Unfortunately performing such check-pointing is non trivial. The information needs to be consistently stored in a way that will survive the termination of both source and destination transfer endpoints. Locking mechanisms and consistency measures must be in place to be certain that only one transfer takes place at a time. Certain protocols do not allow for partial transfer in which case a cache is needed to minimize the potential of transmission.
There are many more complications that make the job of monitoring a transfer difficult. Rather than trying to embed all of the needed complicated logic into a traditional client, this is the kind of thing best implemented with a service.
Efficient Transfers
Commonly the protocol used for data transfer is defined by the storage system in which the source data lives. This is not always the best choice, and it conflates the concepts of an access protocol and a transfer protocol. Often times the best protocol to use is determined not only by the architecture and workload of the source storage system, but also that of the destination as well as that of the network.
A service like Staccato is in a architectural position to know more about what is happening on all three of these components, the source storage system, the destination storage system, and the network.
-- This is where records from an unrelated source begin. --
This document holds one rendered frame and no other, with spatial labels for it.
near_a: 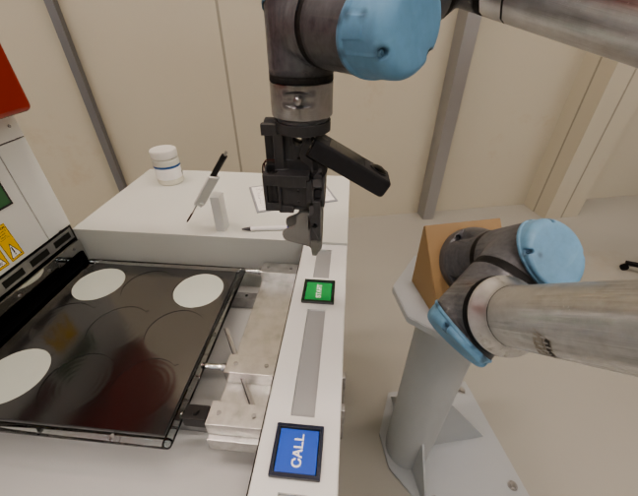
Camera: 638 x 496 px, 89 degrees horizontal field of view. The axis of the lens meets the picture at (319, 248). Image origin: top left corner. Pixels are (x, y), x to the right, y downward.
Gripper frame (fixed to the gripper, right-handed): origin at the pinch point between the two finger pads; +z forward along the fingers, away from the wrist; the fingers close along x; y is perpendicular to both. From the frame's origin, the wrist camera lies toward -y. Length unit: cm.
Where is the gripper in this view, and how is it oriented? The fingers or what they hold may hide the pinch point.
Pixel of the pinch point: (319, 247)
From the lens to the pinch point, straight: 52.7
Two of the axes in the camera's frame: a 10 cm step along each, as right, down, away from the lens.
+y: -10.0, -0.4, 0.5
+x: -0.7, 5.9, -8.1
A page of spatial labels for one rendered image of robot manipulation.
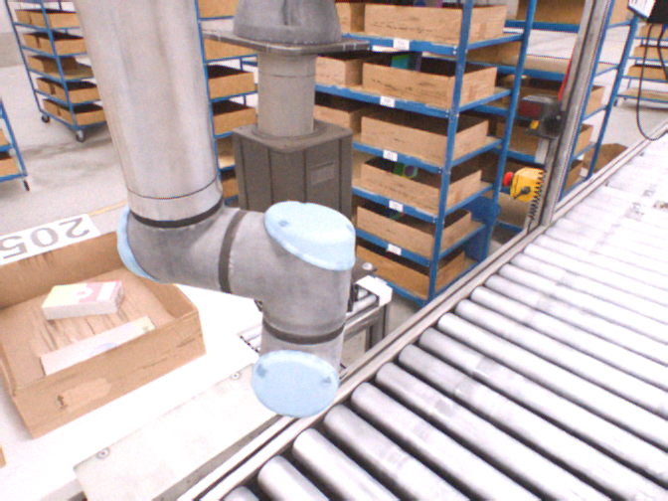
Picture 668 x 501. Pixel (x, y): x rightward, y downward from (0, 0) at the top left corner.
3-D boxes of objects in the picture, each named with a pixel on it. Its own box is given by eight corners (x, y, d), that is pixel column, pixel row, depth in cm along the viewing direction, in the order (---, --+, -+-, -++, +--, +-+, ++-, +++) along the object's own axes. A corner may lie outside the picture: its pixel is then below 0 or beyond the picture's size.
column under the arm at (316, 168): (219, 266, 109) (199, 126, 93) (305, 231, 125) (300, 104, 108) (288, 319, 93) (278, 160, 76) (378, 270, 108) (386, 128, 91)
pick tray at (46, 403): (130, 265, 110) (120, 228, 105) (209, 354, 85) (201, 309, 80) (-12, 315, 94) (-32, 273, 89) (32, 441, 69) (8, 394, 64)
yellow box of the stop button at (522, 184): (515, 188, 136) (520, 164, 132) (545, 197, 130) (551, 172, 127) (491, 204, 126) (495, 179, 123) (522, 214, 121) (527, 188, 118)
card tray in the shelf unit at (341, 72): (280, 74, 213) (279, 50, 208) (329, 66, 231) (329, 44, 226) (344, 87, 188) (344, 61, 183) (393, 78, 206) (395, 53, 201)
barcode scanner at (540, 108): (508, 138, 114) (519, 93, 109) (527, 134, 122) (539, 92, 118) (534, 144, 110) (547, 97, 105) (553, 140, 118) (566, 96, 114)
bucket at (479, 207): (422, 253, 259) (428, 206, 245) (453, 234, 279) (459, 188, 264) (474, 275, 241) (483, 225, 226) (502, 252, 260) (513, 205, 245)
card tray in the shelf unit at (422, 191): (359, 184, 205) (360, 162, 200) (403, 167, 224) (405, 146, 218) (436, 214, 180) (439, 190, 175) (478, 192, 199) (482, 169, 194)
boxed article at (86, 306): (59, 299, 98) (54, 285, 96) (124, 294, 99) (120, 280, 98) (47, 321, 92) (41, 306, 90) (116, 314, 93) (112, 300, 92)
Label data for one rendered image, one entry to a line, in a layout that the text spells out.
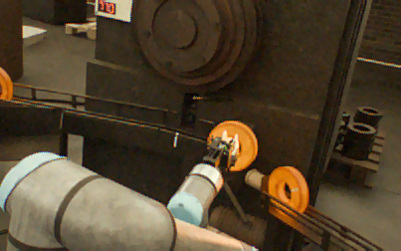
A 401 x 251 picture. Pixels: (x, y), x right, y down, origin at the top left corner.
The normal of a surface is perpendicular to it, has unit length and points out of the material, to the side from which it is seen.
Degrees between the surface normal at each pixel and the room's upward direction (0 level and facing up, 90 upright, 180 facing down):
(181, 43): 90
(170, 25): 90
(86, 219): 61
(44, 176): 34
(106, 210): 44
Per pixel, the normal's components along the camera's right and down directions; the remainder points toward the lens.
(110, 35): -0.37, 0.29
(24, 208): -0.50, 0.07
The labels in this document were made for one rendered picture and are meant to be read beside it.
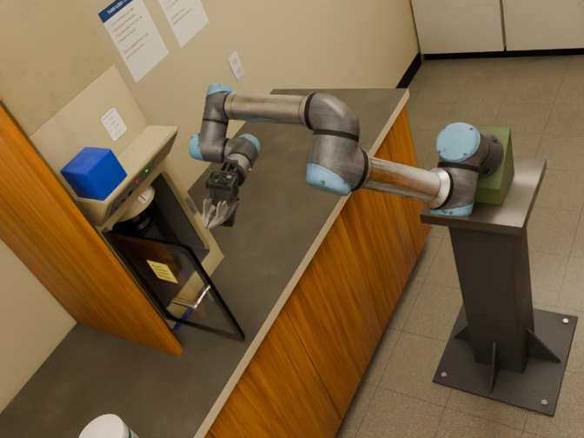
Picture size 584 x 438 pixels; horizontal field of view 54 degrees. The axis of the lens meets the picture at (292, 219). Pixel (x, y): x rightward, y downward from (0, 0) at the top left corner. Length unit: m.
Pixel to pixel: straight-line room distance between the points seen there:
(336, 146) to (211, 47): 1.29
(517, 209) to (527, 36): 2.58
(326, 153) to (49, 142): 0.68
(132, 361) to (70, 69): 0.90
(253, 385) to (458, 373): 1.06
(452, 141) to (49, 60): 1.07
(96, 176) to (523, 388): 1.84
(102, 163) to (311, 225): 0.80
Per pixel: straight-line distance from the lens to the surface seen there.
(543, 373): 2.62
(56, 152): 1.55
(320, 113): 1.45
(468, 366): 2.64
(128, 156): 1.64
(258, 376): 1.88
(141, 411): 1.80
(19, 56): 1.51
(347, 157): 1.42
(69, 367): 2.07
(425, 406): 2.59
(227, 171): 1.51
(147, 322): 1.74
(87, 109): 1.61
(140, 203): 1.76
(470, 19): 4.37
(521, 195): 1.93
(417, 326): 2.81
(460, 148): 1.67
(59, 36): 1.57
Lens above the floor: 2.24
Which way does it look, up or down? 39 degrees down
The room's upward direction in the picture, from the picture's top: 24 degrees counter-clockwise
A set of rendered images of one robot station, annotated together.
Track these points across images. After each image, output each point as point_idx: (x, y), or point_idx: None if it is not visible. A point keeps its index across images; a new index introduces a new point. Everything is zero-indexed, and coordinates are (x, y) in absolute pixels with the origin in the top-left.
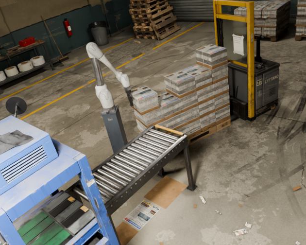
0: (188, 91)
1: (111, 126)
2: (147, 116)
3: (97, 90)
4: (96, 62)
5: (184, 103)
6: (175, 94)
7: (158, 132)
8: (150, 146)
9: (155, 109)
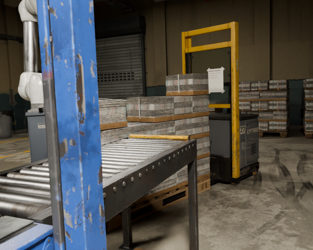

It can avoid thrashing and overheating of resources by scheduling transfers at optimal times, select optimal protocols (think of bittorrent when a single source is requested for download to many destinations), and setting more optimal parameters on protocols for the transfer at hand (think of TCP buffer sizes).
Having this knowledge and functionality in a traditional client would be overly complicated it not impossible.
Workload
Clients often wish to do download a data set to a local file, or upload a local file to a more well managed storage system. Such clients are the target users for this service. As it commonly stands today clients download files by connecting to a remote storage system by speaking its protocol and marshaling ever byte of that protocol (including security signing and other potentially processor intensive work). The workload put upon the client scales with the size of the image and the protocol in use. Rarely does the client plan its resources and time outs around these things. In these case the client really just wants file, it doesn't want to do the work or contribute the resources (CPU, NIC, memory) to do it.
Because of this a service that offloads this burden makes sense.